何もない幸せ
何もない
これまであなたは必死に生きてきたね。けれども振り返ってみれば、富も財産も地位も思ってたのと違う。あの苦労を鑑みるにもっとあってもいいのではないかと陰鬱な気分になってしまう。結局どれもこれもすべて無駄骨だったのかと認めるのも悔しくて、どうしてこんなくそったれの人生なんだと不幸の色に染まっている。でもあなたは全くもって勘違いをしている。一番の収穫をすでに手にしていることに気がついていない。それはそうやってどん底で、収入も減り続けて、生活を質素に変えざるを得ないことこそが、すべてを持っているのと同じことだからだ。そう、どん底に足をつけて耐え抜いた日々によってあなたはすでにすべてを手にしている。いきなりそんなことを言われてもにわかに信じられないのは、いつもちょっとしたわずかな地位や財産を守るがために、ややもすればあなたの意に反して好まないことばかりをしてきたからだね。
真の幸福
豊かさが幸福の象徴だとずっと勘違いして、ようやく得た何かを今度は誰かに盗られないように必死に防衛する毎日だった。よく考えてみればわかるように、そんなことで人は幸せに近づけるわけもないね。わずかなご褒美に右往左往しても、大いなる自然のパワーによって一瞬にして状況は目まぐるしく変わるのだから。豊かさの実体とは、何も持っていないけれども生き抜く力があるという実感であり、やぶれかぶれで変なプライドをかなぐり捨てて真っ裸でチャレンジしてみると、今まで感じたことがないような身軽さがそこにある。そう、本来の幸せとは何かを守り続けるるような過去に縛られて今を生きられないことではない。今ここを十二分に楽しむことができるのが真の幸せであり、そのときのあなたはまさに無敵モードなわけだ。

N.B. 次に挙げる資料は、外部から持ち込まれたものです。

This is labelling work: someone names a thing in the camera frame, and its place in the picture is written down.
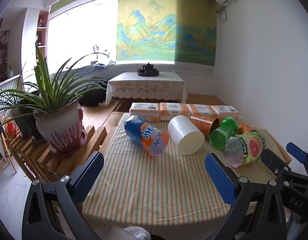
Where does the green plastic bottle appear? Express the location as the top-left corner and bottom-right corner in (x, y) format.
(209, 117), (238, 150)

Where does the plant in dark pot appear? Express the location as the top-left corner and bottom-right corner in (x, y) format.
(0, 80), (42, 141)

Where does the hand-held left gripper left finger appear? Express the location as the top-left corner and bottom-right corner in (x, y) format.
(22, 151), (105, 240)

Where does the orange tissue pack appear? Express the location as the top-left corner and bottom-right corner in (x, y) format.
(188, 104), (218, 119)
(129, 102), (161, 122)
(211, 105), (242, 122)
(159, 102), (191, 121)

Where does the floral wall picture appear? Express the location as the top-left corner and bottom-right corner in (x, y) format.
(0, 29), (10, 83)

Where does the striped tablecloth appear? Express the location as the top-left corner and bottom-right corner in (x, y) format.
(83, 112), (292, 227)

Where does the dark cloth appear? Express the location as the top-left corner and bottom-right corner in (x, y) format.
(78, 80), (109, 107)

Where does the wooden plant stand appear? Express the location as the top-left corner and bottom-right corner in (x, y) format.
(4, 125), (107, 183)

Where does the low table with lace cloth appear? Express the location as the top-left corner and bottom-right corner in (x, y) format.
(106, 72), (188, 105)

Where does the plant in ceramic pot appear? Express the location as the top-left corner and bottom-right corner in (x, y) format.
(0, 42), (112, 155)

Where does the green window valance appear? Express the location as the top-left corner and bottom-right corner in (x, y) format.
(49, 0), (118, 13)

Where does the orange patterned paper cup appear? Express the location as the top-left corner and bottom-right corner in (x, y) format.
(190, 116), (220, 140)

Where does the grapefruit print plastic cup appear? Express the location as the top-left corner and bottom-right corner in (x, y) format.
(225, 131), (267, 168)

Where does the white cup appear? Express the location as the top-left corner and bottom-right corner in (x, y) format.
(168, 115), (205, 155)

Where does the white wall shelf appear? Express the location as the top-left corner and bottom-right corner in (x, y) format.
(21, 7), (50, 80)

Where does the blue and orange cup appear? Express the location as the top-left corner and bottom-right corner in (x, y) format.
(124, 115), (169, 157)

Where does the red ornament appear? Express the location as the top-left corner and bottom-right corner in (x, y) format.
(5, 121), (19, 137)

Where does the air conditioner cable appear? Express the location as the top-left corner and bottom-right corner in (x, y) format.
(216, 4), (228, 22)

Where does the small orange cup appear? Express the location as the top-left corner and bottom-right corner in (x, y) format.
(237, 122), (256, 135)

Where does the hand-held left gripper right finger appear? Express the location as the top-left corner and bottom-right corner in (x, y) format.
(205, 154), (288, 240)

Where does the blue cloth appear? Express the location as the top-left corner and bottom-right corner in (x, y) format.
(90, 61), (107, 72)

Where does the dark tea tray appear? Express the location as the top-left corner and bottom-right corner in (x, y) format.
(137, 69), (160, 77)

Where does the white knitted cloth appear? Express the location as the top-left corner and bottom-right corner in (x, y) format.
(123, 226), (151, 240)

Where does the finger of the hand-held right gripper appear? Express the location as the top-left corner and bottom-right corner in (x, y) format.
(261, 149), (293, 181)
(286, 142), (308, 178)

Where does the landscape scroll painting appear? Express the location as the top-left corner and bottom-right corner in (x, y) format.
(116, 0), (218, 74)

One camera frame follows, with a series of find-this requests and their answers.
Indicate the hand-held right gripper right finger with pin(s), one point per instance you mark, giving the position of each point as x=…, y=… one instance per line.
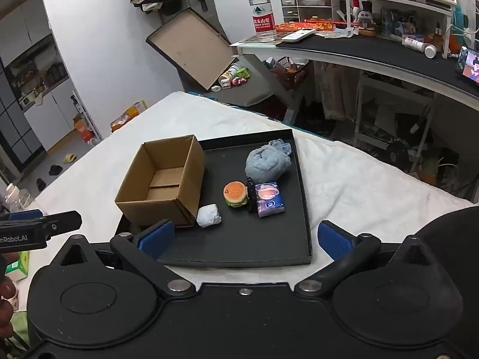
x=335, y=241

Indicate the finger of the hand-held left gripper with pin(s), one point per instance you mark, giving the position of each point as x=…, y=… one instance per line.
x=24, y=215
x=61, y=224

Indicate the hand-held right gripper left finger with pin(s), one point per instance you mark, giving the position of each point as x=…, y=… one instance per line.
x=157, y=237

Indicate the white paper ball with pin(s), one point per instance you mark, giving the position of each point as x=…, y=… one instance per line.
x=208, y=215

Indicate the brown cardboard box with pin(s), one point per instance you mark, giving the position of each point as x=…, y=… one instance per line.
x=187, y=179

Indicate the black tray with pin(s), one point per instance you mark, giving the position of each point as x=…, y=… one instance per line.
x=262, y=239

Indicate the blue tissue packet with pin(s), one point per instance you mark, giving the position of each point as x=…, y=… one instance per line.
x=269, y=200

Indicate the burger toy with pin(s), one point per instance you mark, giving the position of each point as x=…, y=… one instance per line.
x=235, y=192

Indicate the grey-blue plush towel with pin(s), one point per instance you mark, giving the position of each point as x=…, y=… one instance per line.
x=262, y=164

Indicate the small blue fuzzy cloth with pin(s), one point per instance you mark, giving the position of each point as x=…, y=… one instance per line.
x=281, y=146

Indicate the person's left hand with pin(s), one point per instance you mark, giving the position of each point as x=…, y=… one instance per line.
x=6, y=306

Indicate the clear plastic bottle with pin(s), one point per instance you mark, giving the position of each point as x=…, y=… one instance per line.
x=15, y=199

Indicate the green white carton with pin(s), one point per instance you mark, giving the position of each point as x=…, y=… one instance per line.
x=20, y=267

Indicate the black slipper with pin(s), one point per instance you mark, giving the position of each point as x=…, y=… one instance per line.
x=55, y=169
x=41, y=183

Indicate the yellow slipper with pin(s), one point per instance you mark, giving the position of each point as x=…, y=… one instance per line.
x=69, y=157

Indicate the light green cloth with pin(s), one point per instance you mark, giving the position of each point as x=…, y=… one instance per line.
x=18, y=329

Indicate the orange paper bag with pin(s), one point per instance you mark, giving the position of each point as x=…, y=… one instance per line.
x=85, y=131

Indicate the white cabinet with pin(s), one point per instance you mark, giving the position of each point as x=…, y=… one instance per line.
x=52, y=119

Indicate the white metal rack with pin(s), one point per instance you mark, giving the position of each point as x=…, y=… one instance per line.
x=89, y=116

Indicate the white storage shelf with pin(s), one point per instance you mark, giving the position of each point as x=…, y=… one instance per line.
x=389, y=119

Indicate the pale printed bag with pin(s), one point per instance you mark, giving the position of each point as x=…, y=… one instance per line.
x=335, y=89

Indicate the red small toys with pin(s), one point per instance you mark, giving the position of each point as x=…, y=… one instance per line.
x=239, y=80

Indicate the white green small bottle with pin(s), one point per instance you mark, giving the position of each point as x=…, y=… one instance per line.
x=229, y=73

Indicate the green small toy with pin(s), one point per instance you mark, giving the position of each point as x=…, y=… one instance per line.
x=243, y=72

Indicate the black top desk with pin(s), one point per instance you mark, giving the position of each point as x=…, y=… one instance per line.
x=374, y=54

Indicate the flat brown cardboard lid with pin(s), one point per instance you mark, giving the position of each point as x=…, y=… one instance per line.
x=191, y=45

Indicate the white remote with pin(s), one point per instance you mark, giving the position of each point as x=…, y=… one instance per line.
x=297, y=35

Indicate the white pill bottle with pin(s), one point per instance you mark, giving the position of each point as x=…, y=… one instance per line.
x=413, y=44

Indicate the white jar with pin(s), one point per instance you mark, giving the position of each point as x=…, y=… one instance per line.
x=430, y=51

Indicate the red orange flat packet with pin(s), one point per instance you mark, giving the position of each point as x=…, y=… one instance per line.
x=307, y=26

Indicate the phone with lit screen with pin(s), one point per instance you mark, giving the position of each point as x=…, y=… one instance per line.
x=469, y=63

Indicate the figurine with black hat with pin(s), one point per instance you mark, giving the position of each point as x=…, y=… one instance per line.
x=366, y=17

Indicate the grey drawer organiser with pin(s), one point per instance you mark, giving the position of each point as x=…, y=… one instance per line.
x=303, y=7

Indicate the water bottle with red label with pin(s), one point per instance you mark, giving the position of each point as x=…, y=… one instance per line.
x=262, y=11

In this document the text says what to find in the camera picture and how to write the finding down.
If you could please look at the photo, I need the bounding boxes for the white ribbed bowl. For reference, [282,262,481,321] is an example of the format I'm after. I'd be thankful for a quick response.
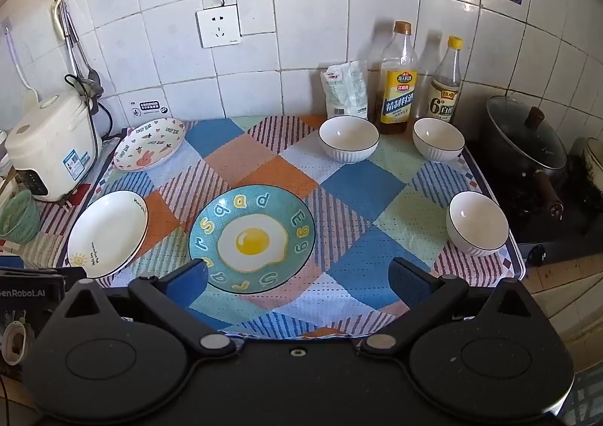
[413,117,466,163]
[318,115,380,163]
[446,191,510,257]

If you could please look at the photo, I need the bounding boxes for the glass wok lid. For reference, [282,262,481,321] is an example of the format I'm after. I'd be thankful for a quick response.
[486,96,567,170]

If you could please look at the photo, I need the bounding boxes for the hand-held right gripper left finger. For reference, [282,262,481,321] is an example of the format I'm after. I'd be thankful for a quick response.
[63,259,236,362]

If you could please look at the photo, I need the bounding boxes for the black rice cooker cord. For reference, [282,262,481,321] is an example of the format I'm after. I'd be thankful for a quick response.
[63,74,115,140]

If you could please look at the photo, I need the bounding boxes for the small white wall sticker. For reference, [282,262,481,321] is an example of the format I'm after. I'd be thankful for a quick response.
[129,98,169,118]

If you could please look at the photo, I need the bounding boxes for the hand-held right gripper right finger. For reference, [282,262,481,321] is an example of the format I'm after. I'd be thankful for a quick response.
[360,258,538,357]

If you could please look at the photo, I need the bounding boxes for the pink bunny print plate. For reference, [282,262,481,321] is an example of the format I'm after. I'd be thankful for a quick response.
[113,117,187,172]

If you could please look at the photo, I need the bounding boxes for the white wall socket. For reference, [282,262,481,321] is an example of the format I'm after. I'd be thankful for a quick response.
[196,4,242,49]

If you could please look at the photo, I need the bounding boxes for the green plastic basket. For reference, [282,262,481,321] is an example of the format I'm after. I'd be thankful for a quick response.
[0,190,41,244]

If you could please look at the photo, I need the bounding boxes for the black gas stove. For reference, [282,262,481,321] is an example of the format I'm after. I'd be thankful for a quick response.
[481,138,603,267]

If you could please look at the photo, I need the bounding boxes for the hanging kitchen utensils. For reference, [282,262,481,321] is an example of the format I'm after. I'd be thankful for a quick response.
[60,6,103,90]

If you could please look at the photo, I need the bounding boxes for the clear vinegar bottle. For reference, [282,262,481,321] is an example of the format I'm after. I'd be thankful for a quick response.
[428,36,463,124]

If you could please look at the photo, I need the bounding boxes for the patchwork checked tablecloth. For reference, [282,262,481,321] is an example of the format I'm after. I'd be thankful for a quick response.
[35,114,528,343]

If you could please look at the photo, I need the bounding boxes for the black wok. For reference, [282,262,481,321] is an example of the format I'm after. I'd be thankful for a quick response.
[481,98,569,220]

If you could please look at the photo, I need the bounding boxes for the cooking wine bottle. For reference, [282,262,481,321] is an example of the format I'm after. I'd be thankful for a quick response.
[374,21,419,135]

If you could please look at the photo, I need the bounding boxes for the white rice cooker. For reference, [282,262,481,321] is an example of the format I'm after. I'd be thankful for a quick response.
[5,89,103,203]

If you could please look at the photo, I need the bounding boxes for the white seasoning bag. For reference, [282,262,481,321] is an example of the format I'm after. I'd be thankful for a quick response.
[321,61,369,118]

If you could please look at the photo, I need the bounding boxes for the teal fried egg plate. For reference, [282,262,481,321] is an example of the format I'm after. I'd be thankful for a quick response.
[188,185,315,294]

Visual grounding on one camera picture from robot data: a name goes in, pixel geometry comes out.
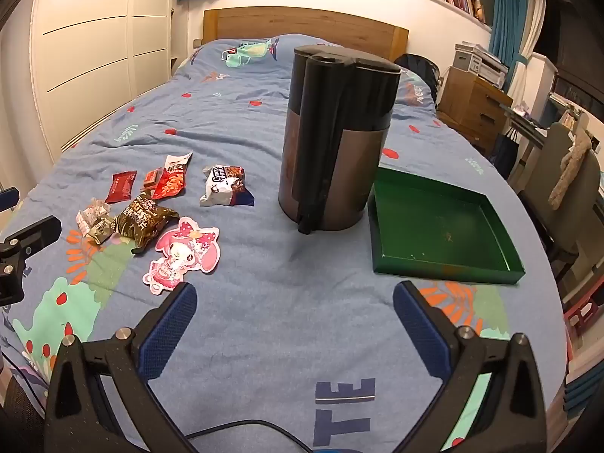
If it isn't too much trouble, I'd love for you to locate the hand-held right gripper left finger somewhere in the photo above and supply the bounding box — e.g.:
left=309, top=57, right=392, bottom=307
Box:
left=45, top=282, right=199, bottom=453

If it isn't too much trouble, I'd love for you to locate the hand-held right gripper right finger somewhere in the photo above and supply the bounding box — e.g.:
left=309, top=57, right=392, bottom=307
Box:
left=393, top=280, right=548, bottom=453

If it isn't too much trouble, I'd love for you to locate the white crinkled candy wrapper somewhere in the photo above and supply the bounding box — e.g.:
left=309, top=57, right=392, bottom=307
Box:
left=76, top=198, right=111, bottom=237

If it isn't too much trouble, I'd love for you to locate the olive snack packet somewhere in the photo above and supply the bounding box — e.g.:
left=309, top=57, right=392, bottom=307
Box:
left=87, top=214, right=116, bottom=245

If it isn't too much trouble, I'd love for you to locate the pink cartoon card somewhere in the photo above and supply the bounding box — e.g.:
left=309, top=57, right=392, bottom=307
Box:
left=143, top=217, right=221, bottom=296

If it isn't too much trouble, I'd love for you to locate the green tray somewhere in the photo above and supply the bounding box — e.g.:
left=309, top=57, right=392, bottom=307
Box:
left=368, top=166, right=525, bottom=286

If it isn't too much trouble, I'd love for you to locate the brown snack packet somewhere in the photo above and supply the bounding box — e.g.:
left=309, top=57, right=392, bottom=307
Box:
left=114, top=193, right=180, bottom=254

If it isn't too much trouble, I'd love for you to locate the printed blue blanket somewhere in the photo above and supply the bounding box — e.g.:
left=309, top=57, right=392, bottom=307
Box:
left=0, top=34, right=574, bottom=453

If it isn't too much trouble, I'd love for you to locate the red stool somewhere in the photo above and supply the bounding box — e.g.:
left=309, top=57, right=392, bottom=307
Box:
left=564, top=299, right=604, bottom=336

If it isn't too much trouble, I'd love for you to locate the black grey cylindrical bin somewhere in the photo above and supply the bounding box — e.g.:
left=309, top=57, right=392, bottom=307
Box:
left=277, top=45, right=402, bottom=236

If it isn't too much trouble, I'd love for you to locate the white wardrobe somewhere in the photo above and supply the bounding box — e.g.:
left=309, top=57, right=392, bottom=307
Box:
left=31, top=0, right=177, bottom=152

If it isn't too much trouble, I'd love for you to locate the grey chair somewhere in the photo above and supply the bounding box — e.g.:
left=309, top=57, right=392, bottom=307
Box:
left=519, top=123, right=604, bottom=284

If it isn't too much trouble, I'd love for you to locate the dark blue shopping bag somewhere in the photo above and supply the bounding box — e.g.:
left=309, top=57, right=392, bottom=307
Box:
left=491, top=127, right=520, bottom=177

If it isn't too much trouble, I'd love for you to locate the fuzzy beige scarf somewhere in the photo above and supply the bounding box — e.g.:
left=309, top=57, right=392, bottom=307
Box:
left=549, top=127, right=594, bottom=211

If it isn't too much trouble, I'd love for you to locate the wooden drawer cabinet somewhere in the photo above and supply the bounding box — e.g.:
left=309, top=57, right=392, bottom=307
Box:
left=436, top=66, right=514, bottom=154

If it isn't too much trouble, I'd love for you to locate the grey desk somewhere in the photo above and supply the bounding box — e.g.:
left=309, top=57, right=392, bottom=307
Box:
left=500, top=99, right=567, bottom=190

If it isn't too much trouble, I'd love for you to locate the black backpack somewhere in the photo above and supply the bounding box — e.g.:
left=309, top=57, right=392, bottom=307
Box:
left=394, top=53, right=442, bottom=105

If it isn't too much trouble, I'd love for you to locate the grey printer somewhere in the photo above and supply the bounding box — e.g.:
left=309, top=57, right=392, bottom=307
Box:
left=454, top=42, right=510, bottom=89

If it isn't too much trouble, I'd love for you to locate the white sheer curtain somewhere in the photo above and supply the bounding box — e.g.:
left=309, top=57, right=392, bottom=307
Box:
left=516, top=0, right=550, bottom=119

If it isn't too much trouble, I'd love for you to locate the long teal curtain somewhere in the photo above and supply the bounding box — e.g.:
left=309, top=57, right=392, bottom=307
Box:
left=488, top=0, right=532, bottom=90

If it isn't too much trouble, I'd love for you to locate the wooden headboard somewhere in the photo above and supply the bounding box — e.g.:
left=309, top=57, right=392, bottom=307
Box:
left=203, top=7, right=409, bottom=57

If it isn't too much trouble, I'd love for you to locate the black cable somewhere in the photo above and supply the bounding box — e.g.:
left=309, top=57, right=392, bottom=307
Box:
left=186, top=420, right=312, bottom=453

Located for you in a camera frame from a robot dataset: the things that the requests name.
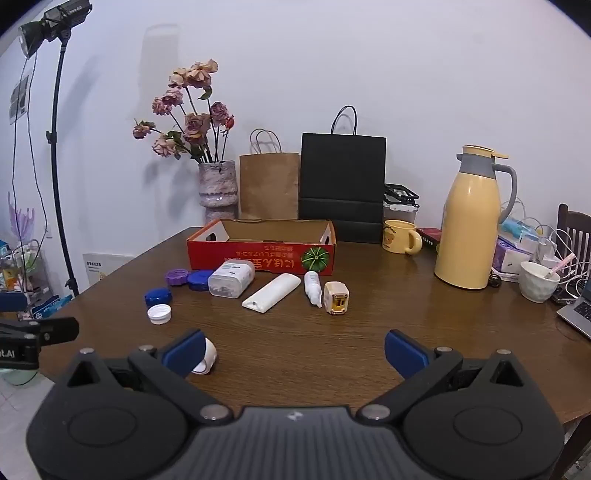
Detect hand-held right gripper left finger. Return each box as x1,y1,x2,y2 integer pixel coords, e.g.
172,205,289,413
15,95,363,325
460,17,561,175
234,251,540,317
54,329,234,426

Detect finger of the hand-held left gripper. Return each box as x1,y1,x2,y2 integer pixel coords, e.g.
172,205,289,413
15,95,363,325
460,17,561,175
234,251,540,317
0,291,27,314
0,318,79,346

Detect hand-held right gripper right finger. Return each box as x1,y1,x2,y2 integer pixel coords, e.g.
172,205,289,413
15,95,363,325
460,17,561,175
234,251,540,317
355,329,539,426

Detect blue bottle cap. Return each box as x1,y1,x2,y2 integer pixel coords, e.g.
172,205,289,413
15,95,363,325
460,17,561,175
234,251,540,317
144,287,173,308

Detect blue round lid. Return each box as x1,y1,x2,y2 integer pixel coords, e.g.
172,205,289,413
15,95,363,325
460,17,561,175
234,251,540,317
187,270,214,292

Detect clear plastic jar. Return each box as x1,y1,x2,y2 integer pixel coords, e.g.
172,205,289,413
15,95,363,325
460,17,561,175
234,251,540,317
208,260,256,299

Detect white and yellow charger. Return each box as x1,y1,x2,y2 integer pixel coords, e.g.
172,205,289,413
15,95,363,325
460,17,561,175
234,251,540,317
324,281,351,316

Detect white plastic bottle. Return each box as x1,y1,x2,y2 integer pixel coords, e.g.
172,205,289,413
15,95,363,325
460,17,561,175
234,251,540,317
242,273,302,314

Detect small white dropper bottle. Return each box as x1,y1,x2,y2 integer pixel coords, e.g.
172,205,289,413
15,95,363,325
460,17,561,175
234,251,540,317
303,271,323,308

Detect red cardboard box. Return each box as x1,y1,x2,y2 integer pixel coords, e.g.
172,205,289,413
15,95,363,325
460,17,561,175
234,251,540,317
187,219,337,276

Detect blue and white package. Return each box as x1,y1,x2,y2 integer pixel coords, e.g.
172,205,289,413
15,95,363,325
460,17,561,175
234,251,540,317
32,295,75,320

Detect metal storage rack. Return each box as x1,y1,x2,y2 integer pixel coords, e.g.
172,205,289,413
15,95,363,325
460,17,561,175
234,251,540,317
0,237,52,319

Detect white board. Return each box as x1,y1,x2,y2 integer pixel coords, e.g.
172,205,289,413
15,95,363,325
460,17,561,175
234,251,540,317
83,252,135,284

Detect yellow bear mug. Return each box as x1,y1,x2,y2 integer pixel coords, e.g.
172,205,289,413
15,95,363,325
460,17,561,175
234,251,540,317
382,220,423,256

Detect small red box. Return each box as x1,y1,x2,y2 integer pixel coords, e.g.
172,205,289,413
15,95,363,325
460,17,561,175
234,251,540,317
417,227,442,254

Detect purple tissue pack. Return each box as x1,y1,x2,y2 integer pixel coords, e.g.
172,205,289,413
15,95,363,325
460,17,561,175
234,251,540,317
492,235,532,273

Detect clear container with black lid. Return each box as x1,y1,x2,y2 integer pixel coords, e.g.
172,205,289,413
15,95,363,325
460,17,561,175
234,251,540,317
383,184,421,227

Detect yellow thermos jug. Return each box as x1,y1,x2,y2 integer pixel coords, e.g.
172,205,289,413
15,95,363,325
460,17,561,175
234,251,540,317
434,145,519,291

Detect white bowl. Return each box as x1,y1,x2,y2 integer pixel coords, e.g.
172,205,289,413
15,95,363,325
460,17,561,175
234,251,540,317
519,261,561,304

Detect black light stand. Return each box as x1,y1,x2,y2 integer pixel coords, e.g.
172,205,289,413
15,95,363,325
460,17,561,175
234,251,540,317
45,28,81,296

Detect light blue package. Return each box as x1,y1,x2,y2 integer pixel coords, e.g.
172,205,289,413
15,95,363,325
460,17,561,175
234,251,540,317
501,219,539,241

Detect mottled pink ceramic vase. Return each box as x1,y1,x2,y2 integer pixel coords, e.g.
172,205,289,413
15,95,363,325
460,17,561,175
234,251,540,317
198,160,240,226

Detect grey laptop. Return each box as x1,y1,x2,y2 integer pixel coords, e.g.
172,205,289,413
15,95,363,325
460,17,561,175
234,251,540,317
556,272,591,340

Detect pink spoon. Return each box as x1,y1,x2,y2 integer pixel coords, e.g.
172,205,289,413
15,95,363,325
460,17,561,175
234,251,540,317
545,252,576,278

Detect brown paper bag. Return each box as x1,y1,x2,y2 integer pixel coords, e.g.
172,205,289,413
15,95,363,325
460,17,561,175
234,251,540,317
239,129,302,221

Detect black paper bag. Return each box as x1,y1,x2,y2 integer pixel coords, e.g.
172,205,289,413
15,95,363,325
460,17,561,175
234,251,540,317
298,106,387,244

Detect dark wooden chair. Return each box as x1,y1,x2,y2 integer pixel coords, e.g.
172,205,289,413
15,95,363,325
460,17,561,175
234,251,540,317
556,203,591,273

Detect dried pink roses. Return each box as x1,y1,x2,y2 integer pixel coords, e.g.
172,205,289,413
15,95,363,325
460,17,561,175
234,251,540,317
133,59,235,164

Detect black studio light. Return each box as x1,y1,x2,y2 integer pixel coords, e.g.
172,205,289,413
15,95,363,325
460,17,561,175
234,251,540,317
18,0,93,59

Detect white cable bundle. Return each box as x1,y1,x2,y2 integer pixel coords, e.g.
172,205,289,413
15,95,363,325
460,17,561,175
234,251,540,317
501,198,591,298

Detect grey wall poster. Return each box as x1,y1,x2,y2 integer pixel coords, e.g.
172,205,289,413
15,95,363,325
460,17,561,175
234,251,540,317
9,74,31,126

全くもって、いつからそんな偽桃の豊かさにしがみつくようになったんだろうね。
持たざる幸せ
そうやって必死に守ったところで、まさに一握の砂のようにあなたの手から失われていく。それは、そもそもそれらの豊かさは幻想であるという証拠でもあるね。あなたが大切にしているそれらは、すべて幻でありそもそももとからないものだった。それよりもあなたは何も持たずにこの世に生まれ、生きて死ぬということが全てだったわけだ。それを不意に訪れるあなたにとっては最悪な状況がずっと教えてくれているわけだね。そして全ての固執を手放したときに、あなたが真の幸せの意味に気づく。でもまたしばらくそれで少しばかりうまくいくと、また元通りに必死にそれにしがみつくことの繰り返しをしてきているだけだね。もうそんな馬鹿らしいことから開放されて、本来の地に足つける喜びを取り戻そう。そこがあなたの原点であり、そもそも幸せだった場所なんだからね。